— EXERCISE GOAL —
In the listing below, print exactly the lines from the first through the one that contains "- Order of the".
------ DATA
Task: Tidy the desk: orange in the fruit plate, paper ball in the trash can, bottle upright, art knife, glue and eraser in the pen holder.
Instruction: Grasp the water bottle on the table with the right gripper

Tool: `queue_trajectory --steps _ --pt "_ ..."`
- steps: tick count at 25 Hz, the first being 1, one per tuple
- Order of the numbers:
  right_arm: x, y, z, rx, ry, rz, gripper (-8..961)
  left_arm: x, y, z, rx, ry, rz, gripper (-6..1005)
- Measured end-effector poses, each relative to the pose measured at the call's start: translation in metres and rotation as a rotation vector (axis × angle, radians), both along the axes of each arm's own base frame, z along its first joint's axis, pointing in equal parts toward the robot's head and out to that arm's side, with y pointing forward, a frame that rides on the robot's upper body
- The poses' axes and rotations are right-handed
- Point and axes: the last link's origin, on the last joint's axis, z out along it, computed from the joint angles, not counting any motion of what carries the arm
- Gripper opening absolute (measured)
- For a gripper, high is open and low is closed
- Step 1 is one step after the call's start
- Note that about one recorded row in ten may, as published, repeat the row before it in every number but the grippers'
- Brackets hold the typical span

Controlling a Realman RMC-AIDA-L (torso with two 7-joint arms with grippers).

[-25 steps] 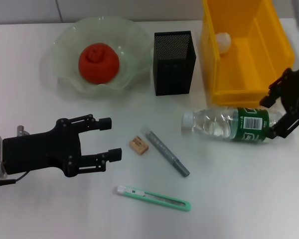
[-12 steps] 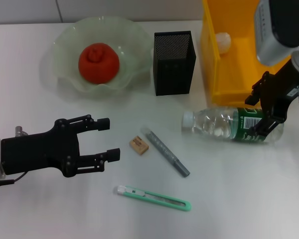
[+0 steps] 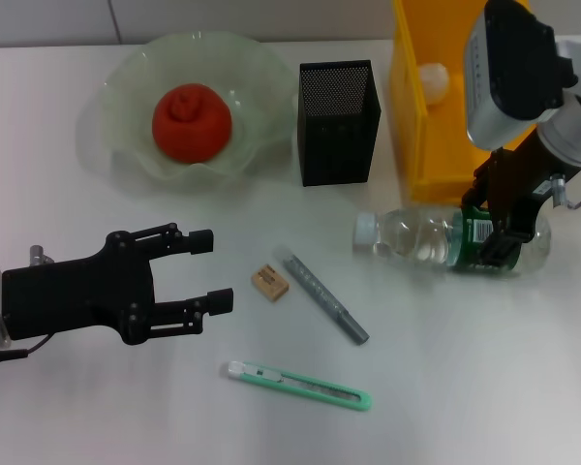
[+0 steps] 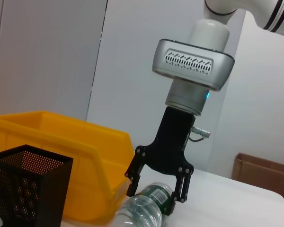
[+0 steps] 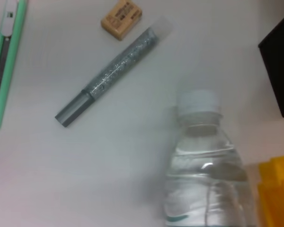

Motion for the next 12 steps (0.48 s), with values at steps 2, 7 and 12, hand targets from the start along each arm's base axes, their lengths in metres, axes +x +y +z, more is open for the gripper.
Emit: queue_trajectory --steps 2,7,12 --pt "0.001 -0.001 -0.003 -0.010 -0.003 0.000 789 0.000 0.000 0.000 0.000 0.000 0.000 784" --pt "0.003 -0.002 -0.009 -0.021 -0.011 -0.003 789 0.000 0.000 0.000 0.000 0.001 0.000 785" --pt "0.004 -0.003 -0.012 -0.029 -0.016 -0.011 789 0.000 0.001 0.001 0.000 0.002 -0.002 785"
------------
— ANSWER TO THIS PROBLEM —
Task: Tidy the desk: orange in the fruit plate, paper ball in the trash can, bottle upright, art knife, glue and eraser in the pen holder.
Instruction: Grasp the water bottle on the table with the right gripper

Tool: `queue_trajectory --steps _ --pt "_ ..."`
- steps: tick count at 25 Hz, the first being 1, one per tuple
- Order of the numbers:

The full output has been given.